**Instructions to follow:** Copy out the listing in full, exactly as written, but not its pictures.

---+---

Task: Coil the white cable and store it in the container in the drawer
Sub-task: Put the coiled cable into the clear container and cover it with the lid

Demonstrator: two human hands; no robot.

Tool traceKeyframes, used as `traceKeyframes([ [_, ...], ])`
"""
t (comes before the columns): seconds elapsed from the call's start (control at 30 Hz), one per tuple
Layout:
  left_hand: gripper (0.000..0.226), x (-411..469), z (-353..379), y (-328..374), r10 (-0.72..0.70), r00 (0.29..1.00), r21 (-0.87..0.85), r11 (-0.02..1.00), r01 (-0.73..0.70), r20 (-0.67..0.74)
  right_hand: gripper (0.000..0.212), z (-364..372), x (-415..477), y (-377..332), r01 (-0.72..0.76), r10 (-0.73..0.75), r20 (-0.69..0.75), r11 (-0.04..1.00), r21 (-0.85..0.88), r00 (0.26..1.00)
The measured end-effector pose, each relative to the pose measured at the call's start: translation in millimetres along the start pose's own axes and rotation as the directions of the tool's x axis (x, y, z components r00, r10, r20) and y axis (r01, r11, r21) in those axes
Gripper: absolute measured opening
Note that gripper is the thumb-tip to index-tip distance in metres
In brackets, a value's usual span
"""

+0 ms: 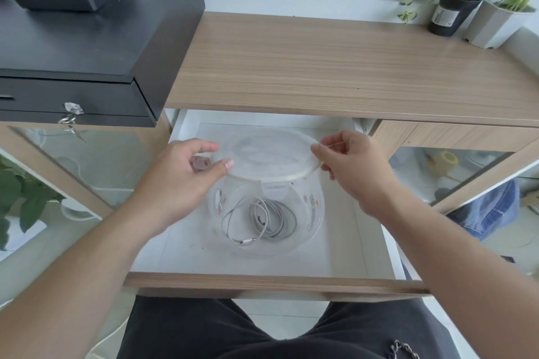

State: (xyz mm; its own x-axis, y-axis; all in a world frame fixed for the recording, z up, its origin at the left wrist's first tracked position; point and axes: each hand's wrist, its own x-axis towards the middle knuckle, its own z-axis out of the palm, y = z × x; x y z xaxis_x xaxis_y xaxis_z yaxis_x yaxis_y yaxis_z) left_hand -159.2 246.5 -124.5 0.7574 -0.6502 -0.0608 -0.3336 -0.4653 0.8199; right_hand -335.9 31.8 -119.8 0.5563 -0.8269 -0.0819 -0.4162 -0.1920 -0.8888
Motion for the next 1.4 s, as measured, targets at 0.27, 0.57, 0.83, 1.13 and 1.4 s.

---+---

**Solved exercise:**
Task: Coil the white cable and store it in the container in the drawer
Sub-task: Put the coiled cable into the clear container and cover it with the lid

Demonstrator: two human hands; no robot.

Tool traceKeyframes, used as `traceKeyframes([ [_, ...], ])`
"""
t (comes before the columns): seconds elapsed from the call's start (control at 30 Hz), one per tuple
Layout:
  left_hand: gripper (0.000..0.226), x (-411..469), z (-353..379), y (-328..374), r10 (-0.72..0.70), r00 (0.29..1.00), r21 (-0.87..0.85), r11 (-0.02..1.00), r01 (-0.73..0.70), r20 (-0.67..0.74)
  right_hand: gripper (0.000..0.212), z (-364..372), x (-415..477), y (-377..332), r01 (-0.72..0.76), r10 (-0.73..0.75), r20 (-0.69..0.75), r11 (-0.04..1.00), r21 (-0.85..0.88), r00 (0.26..1.00)
The measured end-effector pose, each relative to the pose measured at the call's start: translation in millimetres along the start pose's own axes and rotation as the directions of the tool's x axis (x, y, z components r00, r10, r20) and y axis (r01, r11, r21) in those axes
Gripper: absolute measured opening
Note that gripper is the thumb-tip to index-tip distance in metres
In brackets, a value's usual span
"""

+0 ms: 

State: (xyz mm; its own x-axis, y-axis; all in a world frame fixed for the recording, z up, its origin at the left wrist's first tracked position; point and axes: each hand's wrist, its own x-axis towards the middle knuckle, its own z-axis out of the palm, y = z × x; x y z xaxis_x xaxis_y xaxis_z yaxis_x yaxis_y yaxis_z) left_hand -159.2 246.5 -124.5 0.7574 -0.6502 -0.0608 -0.3336 -0.4653 0.8199; right_hand -335.9 31.8 -119.8 0.5563 -0.8269 -0.0819 -0.4162 -0.1920 -0.8888
Motion for the next 1.4 s, as measured, targets at 0.27, 0.57, 0.83, 1.13 and 1.4 s.

The answer was written out completely.